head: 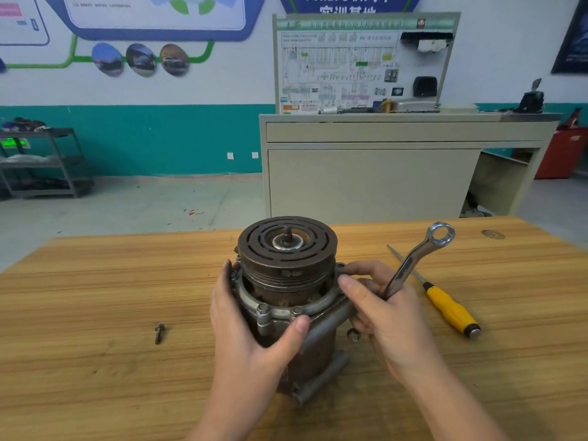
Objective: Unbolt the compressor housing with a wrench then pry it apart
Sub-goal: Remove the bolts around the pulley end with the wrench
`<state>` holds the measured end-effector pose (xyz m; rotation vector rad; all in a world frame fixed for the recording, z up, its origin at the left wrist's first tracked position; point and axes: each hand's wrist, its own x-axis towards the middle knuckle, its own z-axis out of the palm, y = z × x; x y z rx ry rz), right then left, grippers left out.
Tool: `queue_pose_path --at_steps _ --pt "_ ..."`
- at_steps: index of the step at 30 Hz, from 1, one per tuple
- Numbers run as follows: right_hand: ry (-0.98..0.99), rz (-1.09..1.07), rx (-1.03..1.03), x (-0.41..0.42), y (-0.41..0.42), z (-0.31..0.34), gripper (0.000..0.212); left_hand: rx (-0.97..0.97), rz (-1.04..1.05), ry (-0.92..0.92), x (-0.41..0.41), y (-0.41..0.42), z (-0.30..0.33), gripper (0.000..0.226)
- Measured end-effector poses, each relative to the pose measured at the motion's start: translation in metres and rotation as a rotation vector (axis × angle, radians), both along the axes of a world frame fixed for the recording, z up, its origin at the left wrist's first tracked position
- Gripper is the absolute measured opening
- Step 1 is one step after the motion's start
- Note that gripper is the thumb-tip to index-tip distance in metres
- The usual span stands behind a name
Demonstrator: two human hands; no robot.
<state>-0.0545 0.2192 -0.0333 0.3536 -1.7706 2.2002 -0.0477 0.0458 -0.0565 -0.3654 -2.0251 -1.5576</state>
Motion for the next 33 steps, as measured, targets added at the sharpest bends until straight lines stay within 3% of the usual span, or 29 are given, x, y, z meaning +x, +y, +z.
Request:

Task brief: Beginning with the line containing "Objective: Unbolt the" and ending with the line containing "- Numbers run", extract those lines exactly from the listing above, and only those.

Answer box:
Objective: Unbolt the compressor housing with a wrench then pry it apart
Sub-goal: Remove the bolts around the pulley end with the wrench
`<state>` holds the measured end-effector pose (xyz m; rotation vector rad; all in a world frame fixed for the recording, z up, its origin at the left wrist's first tracked position; point and axes: each hand's wrist, its own x-axis towards the middle knuckle, its own z-axis out of the palm, y = z × x; x y z rx ry rz), right then left, grippers left out.
Tool: `queue_pose_path --at_steps _ --pt "_ ..."`
- at_steps: index of the step at 30 Hz, from 1, one per tuple
- Numbers run as follows: right_hand: ry (-0.98..0.99), rz (-1.09..1.07), rx (-1.03..1.03), x (-0.41..0.42), y (-0.41..0.42), z (-0.31..0.34), gripper (0.000..0.212); left_hand: rx (-0.97..0.97), rz (-1.04..1.05), ry (-0.92..0.92), x (-0.41..0.41), y (-0.41..0.42), z (-0.30..0.33), gripper (0.000..0.226)

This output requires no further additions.